A Câmara de Comércio dos Estados Unidos (USCC) solicitou melhores resultados na investigação de pirataria na alfândega por iniciativa própria por parte da Agência Nacional de Alfândega do México (ANAM).
Entre janeiro e dezembro de 2025, as operações de comércio exterior no México totalizaram 21.431.945, uma contração anual de 2,3%. Esse volume distribuiu-se da seguinte forma:
- Exportações: 9.563.486 operações (-0,5%).
- Importações: 11.868.459 operações (-3,8%).
Investigação de pirataria na alfândega
A alfândega é a principal fonte de receita tributária no México. Em 2025, a arrecadação em fluxo de caixa proveniente de operações de comércio exterior foi de 1 trilhão 449.461,4 milhões de pesos. Esse montante representa um crescimento anual de 15,5% em termos reais.
Nas alfândegas mexicanas, estão ocorrendo mudanças impulsionadas pela digitalização dos processos, pela rastreabilidade das remessas em tempo real e pela corresponsabilidade dos despachantes aduaneiros nas operações de comércio exterior.
O México enfrenta há muito tempo desafios na luta contra o comércio ilícito e a falsificação de produtos.
A atual Lei de Alfândega apenas confere às autoridades o poder de iniciar medidas, sem a capacidade de apreender ou destruir artigos que infrinjam a propriedade intelectual.
Cada remessa suspeita requer um mandado da Procuradoria-Geral da República para sua inspeção e apreensão.
Embora os procedimentos administrativos possam ser úteis para identificar infratores conhecidos, para a USCC eles são onerosos e demorados.
Consequentemente, os titulares de direitos recorrem cada vez mais à Unidade Especializada da Procuradoria-Geral da República para instaurar processos criminais.
No entanto, os cortes orçamentários na USCC diminuíram a eficácia dessa unidade para realizar batidas e apreensões.
T-MEC e Propriedade Intelectual
Apesar das diretrizes do T-MEC, o atual marco legal mexicano carece de mecanismos claros para que as autoridades de fronteira ajam de ofício contra mercadorias que violem os direitos de propriedade intelectual. Nem a Lei Federal de Proteção à Propriedade Industrial (LFPPI) nem a Lei Aduaneira conferem poderes inequívocos para esse fim.

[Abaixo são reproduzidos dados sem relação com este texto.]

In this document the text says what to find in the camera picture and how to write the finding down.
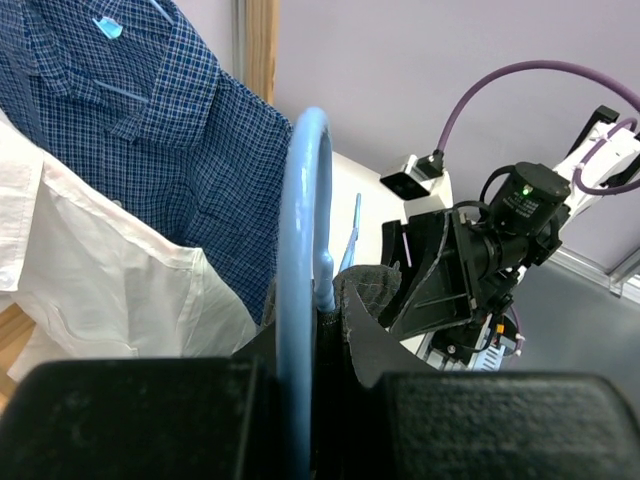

O papel da ANAM e do IMPI diante da pirataria
Atualmente, o peso das apreensões recai sobre o IMPI (Instituto Mexicano de Propriedade Industrial). De acordo com a legislação vigente, os agentes aduaneiros atuam apenas de forma auxiliar às determinações do Instituto.
Por sua vez, a ANAM enfrenta sérios obstáculos para exercer uma verdadeira autoridade de ofício. Na prática, a agência costuma ser obrigada a notificar outras entidades governamentais antes de emitir resoluções definitivas sobre casos de infração.
Reformas alfandegárias e comércio eletrônico
Diante desse panorama, a USCC instou o governo dos Estados Unidos a colaborar com o México para fortalecer o cumprimento do Capítulo 20 do T-MEC.
Além disso, o órgão fez um apelo aos legisladores mexicanos para que promovam reformas contra a falsificação. O objetivo é capacitar as alfândegas a apreender e destruir mercadorias falsificadas de forma independente, permitindo combater com maior eficácia o contrabando em pequenas encomendas e o aumento das vendas online de produtos falsificados.